A Bite-Sized Breakthrough: Can Oral Rabies Vaccines Finally Eliminate Dog-Mediated Rabies?
Rabies remains one of the deadliest infectious diseases on the planet—and one of the most preventable. Despite decades of progress controlling rabies in wildlife, nearly all human rabies deaths today are still caused by dogs. Now, a new generation of oral rabies vaccines may offer a practical way to close that gap and finally drive dog-mediated rabies to zero.
A recent study published in PLOS Neglected Tropical Diseases evaluates the safety and potential impact of SPBN GASGAS, a third-generation oral rabies vaccine developed specifically for dogs. Unlike traditional injectable vaccines, SPBN GASGAS can be delivered in an edible bait, allowing dogs—especially free-roaming and street dogs—to vaccinate themselves.
Why Dogs Are the Missing Link
Oral rabies vaccination has been a public health success story in wildlife. Across Europe and North America, bait-delivered vaccines have helped eliminate rabies in foxes and raccoons. Yet globally, 99% of human rabies deaths are linked to dogs, not wildlife. These deaths occur primarily in Africa and Asia, where tens of thousands of people—40% of them children under 15—die from rabies each year.
The challenge has never been vaccine effectiveness, but access. Free-roaming dogs are difficult to catch, restrain, and inject. As a result, vaccination campaigns often fail to reach the critical 70% coverage needed to interrupt rabies transmission.
A Vaccine Designed for the Real World
SPBN GASGAS, developed by Ceva Santé Animale, is a genetically engineered descendant of the long-used SAD B19 rabies vaccine strain. It has been modified to eliminate the risk of causing disease while retaining strong, long-lasting immunity.
In the newly published safety assessment, researchers—including Dr. Gowri Yale, Global Rabies Programme Director at Ceva—compiled more than 30 years of laboratory, regulatory, and field data. Their conclusion: the vaccine poses no safety concerns to humans, even in the event of contact with leaking baits or recently vaccinated dogs.
Extensive testing across dogs and multiple non-target species—including cats, skunks, foxes, mongooses, and swine—revealed no serious adverse effects, even with overdosing, repeated doses, or alternative routes of exposure. The vaccine was not shed beyond the entry site and was not transmitted from vaccinated pregnant animals to their offspring.
Addressing Safety Concerns Head-On
Because live vaccines can theoretically revert to virulence, researchers subjected SPBN GASGAS to repeated laboratory passaging and whole-genome sequencing. Across multiple tests, the vaccine’s critical genetic modifications remained stable, with no evidence of reversion—even when administered to highly susceptible animal models.

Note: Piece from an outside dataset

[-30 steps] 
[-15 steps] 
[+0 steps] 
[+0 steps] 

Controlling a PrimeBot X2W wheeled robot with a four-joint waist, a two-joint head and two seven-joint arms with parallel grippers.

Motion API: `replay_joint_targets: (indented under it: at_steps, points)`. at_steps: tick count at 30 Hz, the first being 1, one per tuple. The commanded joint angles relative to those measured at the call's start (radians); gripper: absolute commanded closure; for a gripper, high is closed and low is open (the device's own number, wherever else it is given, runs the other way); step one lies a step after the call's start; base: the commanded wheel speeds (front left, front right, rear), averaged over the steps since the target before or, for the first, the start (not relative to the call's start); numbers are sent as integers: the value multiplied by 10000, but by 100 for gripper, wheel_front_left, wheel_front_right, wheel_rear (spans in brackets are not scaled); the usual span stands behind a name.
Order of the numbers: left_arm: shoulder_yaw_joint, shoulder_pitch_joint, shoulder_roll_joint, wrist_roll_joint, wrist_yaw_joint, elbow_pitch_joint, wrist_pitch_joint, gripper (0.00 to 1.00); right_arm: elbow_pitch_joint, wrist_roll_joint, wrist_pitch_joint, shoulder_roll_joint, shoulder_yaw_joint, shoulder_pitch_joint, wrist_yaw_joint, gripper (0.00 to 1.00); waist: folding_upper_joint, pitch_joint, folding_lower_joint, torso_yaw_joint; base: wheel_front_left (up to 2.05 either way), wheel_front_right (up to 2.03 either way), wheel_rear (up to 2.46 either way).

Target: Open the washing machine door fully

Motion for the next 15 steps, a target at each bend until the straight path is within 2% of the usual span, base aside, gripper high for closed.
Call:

To assess potential risk to immunocompromised people, the team also tested the vaccine in immunocompromised mouse models. The vaccine was safe when given orally or subcutaneously and only caused disease when injected directly into the brain—an exposure route that does not reflect real-world use.
The Path to Elimination
According to Yale, oral rabies vaccines could dramatically increase vaccination coverage by eliminating the need to chase, restrain, or inject dogs. Field teams can be trained in just days, and vaccination campaigns can be carried out by small groups—sometimes as few as two people on a motorbike.
While oral vaccines are more expensive per dose than injectable vaccines, their overall cost-effectiveness is higher. Injectable campaigns require large teams, vehicles, and skilled personnel, while oral vaccination reduces logistical barriers and operational costs.
The researchers emphasize that how baits are deployed matters. A “hand-out and retrieve” approach—where trained teams directly offer baits to dogs and collect any leftovers—is considered the lowest-risk strategy for human exposure.
A Realistic Endgame for Rabies
With wildlife rabies already eliminated in many regions using oral vaccination, experts believe the same strategy could work for dogs—if implemented at scale alongside existing tools.
“If oral rabies vaccines are rolled out alongside current control efforts, the problem is solved,” Yale notes. “Rabies is removed at its source.”
For veterinarians, public health professionals, and global health advocates, SPBN GASGAS represents more than a new vaccine—it represents a realistic final step toward eliminating one of the world’s oldest and deadliest zoonotic diseases.